Le Pr Manuel Bouvard, qui déplore l’état de la psychiatrie en France, et a fortiori de la pédopsychiatrie, conseille de se référer en premier lieu au médecin généraliste, avant une prise en charge plus globale et plus poussée auprès d’un psychiatre, idéalement au sein d’une unité pédiatrique.

Il existe plusieurs ressources pour aider les personnes atteintes de trouble bipolaire et leurs familles :

  • Mon Soutien psy: Ce dispositif permet à toute personne, dès l’âge de 3 ans présentant des troubles psychiques d’intensité légère à modérée, de bénéficier de 12 séances d’accompagnement psychologique par an prises en charge par l’Assurance maladie.
  • Numéro national de prévention du suicide 3114: Accessible gratuitement 24h sur 24 et 7 jours sur 7 en tout point du territoire national, il s’adresse aux personnes en souffrance psychique, à leur entourage et aux professionnels qui les accompagnent.

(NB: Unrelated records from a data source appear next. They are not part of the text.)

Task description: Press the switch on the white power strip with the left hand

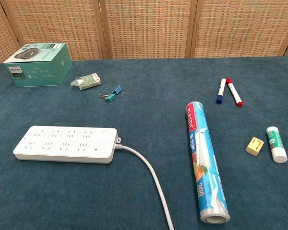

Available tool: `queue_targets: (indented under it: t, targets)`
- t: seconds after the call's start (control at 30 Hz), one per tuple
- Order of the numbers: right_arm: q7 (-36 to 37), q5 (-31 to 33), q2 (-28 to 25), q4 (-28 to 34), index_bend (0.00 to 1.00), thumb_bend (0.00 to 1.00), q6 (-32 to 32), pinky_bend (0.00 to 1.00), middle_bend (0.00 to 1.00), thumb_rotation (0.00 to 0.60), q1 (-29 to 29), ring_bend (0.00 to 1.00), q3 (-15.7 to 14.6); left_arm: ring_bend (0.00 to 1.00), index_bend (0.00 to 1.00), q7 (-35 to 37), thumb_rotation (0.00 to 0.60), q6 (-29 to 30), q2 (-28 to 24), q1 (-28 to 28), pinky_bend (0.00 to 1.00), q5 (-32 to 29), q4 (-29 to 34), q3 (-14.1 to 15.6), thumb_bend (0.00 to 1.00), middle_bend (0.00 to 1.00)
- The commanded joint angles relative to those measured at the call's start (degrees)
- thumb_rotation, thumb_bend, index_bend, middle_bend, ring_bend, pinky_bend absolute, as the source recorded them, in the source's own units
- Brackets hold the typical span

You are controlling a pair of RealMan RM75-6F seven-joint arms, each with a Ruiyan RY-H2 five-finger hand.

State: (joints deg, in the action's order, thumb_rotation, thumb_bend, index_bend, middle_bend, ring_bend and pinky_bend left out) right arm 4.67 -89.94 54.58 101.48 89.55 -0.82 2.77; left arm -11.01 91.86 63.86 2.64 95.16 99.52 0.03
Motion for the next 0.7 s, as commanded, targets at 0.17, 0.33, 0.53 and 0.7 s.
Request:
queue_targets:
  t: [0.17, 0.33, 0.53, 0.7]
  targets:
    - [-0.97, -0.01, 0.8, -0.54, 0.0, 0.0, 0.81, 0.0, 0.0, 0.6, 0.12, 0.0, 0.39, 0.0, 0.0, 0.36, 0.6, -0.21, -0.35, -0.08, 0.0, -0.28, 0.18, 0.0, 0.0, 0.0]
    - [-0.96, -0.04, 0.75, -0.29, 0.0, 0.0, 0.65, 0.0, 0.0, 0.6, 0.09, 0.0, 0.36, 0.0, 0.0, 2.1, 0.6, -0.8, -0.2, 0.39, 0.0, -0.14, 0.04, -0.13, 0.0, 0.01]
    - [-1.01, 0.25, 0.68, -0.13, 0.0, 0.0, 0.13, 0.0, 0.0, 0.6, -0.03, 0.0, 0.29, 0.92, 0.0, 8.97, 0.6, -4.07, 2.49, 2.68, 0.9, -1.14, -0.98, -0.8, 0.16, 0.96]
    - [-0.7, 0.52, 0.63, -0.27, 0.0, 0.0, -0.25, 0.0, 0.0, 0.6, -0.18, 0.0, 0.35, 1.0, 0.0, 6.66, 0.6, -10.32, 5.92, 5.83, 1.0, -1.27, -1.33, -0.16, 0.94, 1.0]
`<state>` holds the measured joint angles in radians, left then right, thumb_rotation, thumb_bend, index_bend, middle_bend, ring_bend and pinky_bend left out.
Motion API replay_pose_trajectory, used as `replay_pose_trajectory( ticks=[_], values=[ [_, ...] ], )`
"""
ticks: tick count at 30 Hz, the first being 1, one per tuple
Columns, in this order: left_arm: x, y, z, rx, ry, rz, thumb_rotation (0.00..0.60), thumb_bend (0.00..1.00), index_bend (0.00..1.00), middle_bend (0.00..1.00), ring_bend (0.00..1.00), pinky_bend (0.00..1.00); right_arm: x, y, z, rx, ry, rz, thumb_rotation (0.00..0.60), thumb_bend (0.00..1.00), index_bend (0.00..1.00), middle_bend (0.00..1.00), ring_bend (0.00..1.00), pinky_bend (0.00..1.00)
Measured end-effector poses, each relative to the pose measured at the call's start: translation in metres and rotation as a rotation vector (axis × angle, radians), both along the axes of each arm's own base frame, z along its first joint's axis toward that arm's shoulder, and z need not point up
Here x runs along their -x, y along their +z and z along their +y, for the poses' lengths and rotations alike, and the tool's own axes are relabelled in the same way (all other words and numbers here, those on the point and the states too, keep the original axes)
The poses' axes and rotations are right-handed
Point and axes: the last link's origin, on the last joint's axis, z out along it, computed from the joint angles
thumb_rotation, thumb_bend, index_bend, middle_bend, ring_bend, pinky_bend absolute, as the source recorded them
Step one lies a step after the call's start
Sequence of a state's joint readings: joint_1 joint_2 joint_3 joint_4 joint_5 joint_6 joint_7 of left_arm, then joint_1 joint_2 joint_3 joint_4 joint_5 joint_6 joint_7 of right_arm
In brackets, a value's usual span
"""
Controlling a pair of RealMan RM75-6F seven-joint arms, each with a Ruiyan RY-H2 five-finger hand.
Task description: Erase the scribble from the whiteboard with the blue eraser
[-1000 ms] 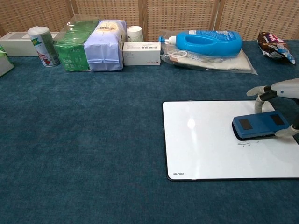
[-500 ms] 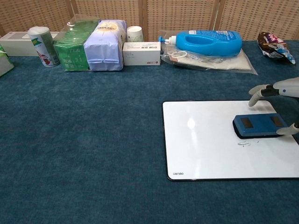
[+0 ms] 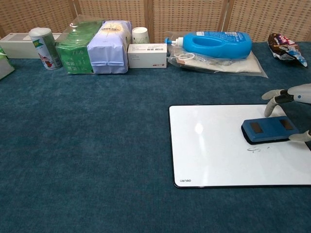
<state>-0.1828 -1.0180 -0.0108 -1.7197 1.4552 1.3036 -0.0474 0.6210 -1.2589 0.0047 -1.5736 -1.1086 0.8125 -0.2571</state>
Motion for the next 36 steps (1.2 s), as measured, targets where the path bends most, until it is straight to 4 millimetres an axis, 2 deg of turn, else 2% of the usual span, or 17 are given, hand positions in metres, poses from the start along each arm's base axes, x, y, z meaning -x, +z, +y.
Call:
replay_pose_trajectory(
  ticks=[10, 15, 19, 36],
  values=[
    [0.0004, 0.0016, -0.001, -0.006, 0.001, 0.0, 0.6, 0.17, 0.24, 0.13, 0.16, 0.0, 0.0024, -0.0018, 0.0, 0.009, -0.008, -0.015, 0.6, 0.29, 0.33, 0.0, 0.0, 0.0],
    [0.0, 0.0018, -0.0011, -0.006, 0.001, 0.002, 0.6, 0.17, 0.24, 0.13, 0.16, 0.0, 0.0029, -0.0029, -0.0006, 0.014, -0.008, -0.025, 0.6, 0.29, 0.52, 0.01, 0.0, 0.0],
    [0.0002, 0.003, -0.0018, -0.009, 0.003, 0.005, 0.6, 0.17, 0.24, 0.13, 0.16, 0.0, 0.0027, -0.0042, -0.002, 0.027, -0.026, -0.063, 0.6, 0.3, 0.59, 0.02, 0.0, 0.0],
    [0.0011, 0.0039, -0.0024, -0.011, 0.007, 0.008, 0.6, 0.17, 0.24, 0.13, 0.16, 0.0, -0.0044, 0.0006, -0.0004, 0.07, 0.005, -0.173, 0.6, 0.3, 0.64, 0.06, 0.0, 0.0]
  ],
)
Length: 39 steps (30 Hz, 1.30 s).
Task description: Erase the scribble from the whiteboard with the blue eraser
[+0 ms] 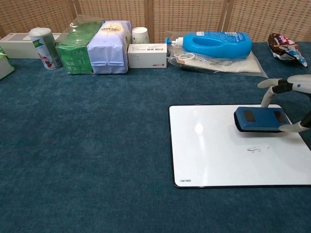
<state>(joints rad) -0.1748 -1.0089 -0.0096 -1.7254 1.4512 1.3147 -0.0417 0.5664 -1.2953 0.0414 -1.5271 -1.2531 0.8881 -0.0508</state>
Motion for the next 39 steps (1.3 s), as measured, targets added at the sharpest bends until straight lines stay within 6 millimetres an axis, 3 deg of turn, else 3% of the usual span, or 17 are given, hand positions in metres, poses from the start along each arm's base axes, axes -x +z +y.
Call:
replay_pose_trajectory(
  ticks=[6, 27, 32, 39],
  values=[
    [0.0, -0.001, -0.001, 0.003, 0.003, 0.002, 0.6, 0.17, 0.24, 0.13, 0.16, 0.0, -0.008, -0.004, 0.007, -0.023, 0.042, -0.033, 0.6, 0.3, 0.64, 0.06, 0.0, 0.0],
    [-0.001, 0.003, -0.003, -0.006, 0.009, 0.008, 0.6, 0.17, 0.24, 0.13, 0.16, 0.0, -0.004, -0.032, 0.037, -0.16, 0.111, 0.0, 0.6, 0.3, 0.65, 0.06, 0.0, 0.0],
    [-0.001, 0.005, -0.004, -0.013, 0.008, 0.01, 0.6, 0.17, 0.24, 0.13, 0.16, 0.0, -0.001, -0.031, 0.032, -0.138, 0.119, 0.013, 0.6, 0.3, 0.65, 0.06, 0.0, 0.0],
    [-0.002, 0.004, -0.005, -0.009, 0.005, 0.011, 0.6, 0.17, 0.24, 0.13, 0.16, 0.0, 0.009, -0.013, 0.017, -0.066, 0.101, 0.035, 0.6, 0.3, 0.65, 0.06, 0.0, 0.0]
  ],
)
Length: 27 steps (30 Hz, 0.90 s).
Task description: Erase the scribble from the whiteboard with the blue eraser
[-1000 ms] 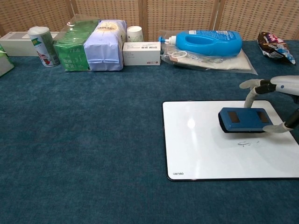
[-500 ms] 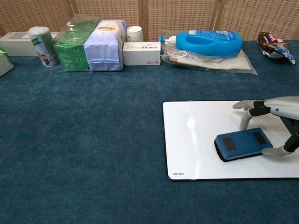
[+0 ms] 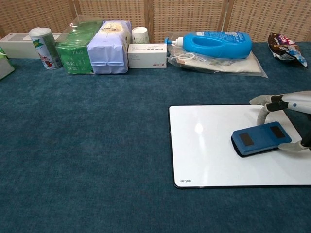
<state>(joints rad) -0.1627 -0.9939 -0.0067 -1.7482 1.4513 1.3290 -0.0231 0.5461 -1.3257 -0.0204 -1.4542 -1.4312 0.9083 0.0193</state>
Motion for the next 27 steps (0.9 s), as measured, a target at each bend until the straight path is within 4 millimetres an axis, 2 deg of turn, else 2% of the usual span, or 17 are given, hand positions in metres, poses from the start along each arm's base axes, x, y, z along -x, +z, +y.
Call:
replay_pose_trajectory(
  ticks=[6, 11, 21, 27],
  values=[
    [-0.001, 0.001, 0.0, -0.002, -0.003, 0.0, 0.6, 0.17, 0.24, 0.13, 0.16, 0.0, 0.005, 0.011, -0.005, 0.039, -0.012, 0.002, 0.6, 0.3, 0.65, 0.06, 0.0, 0.0],
    [-0.001, 0.0, 0.0, -0.001, -0.004, -0.002, 0.6, 0.17, 0.24, 0.13, 0.16, 0.0, 0.0, 0.013, -0.003, 0.044, -0.005, -0.019, 0.6, 0.3, 0.65, 0.06, 0.0, 0.0],
    [0.0, -0.001, -0.001, 0.004, 0.001, -0.001, 0.6, 0.17, 0.24, 0.13, 0.16, 0.0, -0.017, -0.006, 0.016, -0.04, 0.027, -0.042, 0.6, 0.3, 0.65, 0.06, 0.0, 0.0],
    [0.002, 0.0, -0.002, 0.002, 0.007, 0.0, 0.6, 0.17, 0.24, 0.13, 0.16, 0.0, -0.019, -0.013, 0.018, -0.061, 0.026, -0.041, 0.6, 0.3, 0.65, 0.06, 0.0, 0.0]
  ],
)
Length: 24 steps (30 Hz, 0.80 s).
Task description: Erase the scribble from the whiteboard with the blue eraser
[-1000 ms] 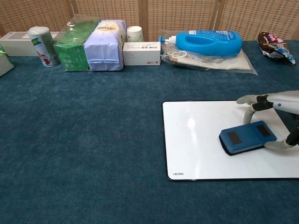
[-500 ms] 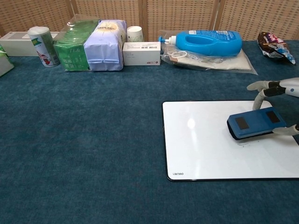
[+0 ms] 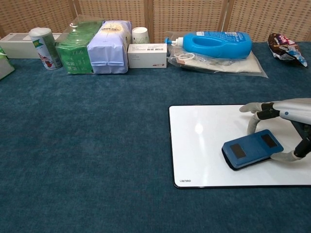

  • Psycom: Cet organisme public d’information sur la santé mentale propose sur son site internet des contenus complets d’information, d’orientation et de sensibilisation sur la santé mentale.
  • ARGOS 2001: Cette association nationale de patients et de proches est au service des personnes et des proches de personnes concernées par un trouble bipolaire.
  • La maison perchée: Cette association non médicalisée est spécialisée pour les jeunes adultes vivant avec un trouble psychique, et basée sur la pair-aidance.
  • Les Clubhouse: Ces lieux accompagnent les personnes concernées par un trouble psychique vers une insertion sociale et professionnelle.
  • PSSM France: Ce programme propose des formations au secourisme en santé mentale, visant à une meilleure connaissance de la santé mentale, des troubles psychiques, de leur repérage et des conduites à tenir en cas de problème ou de crise.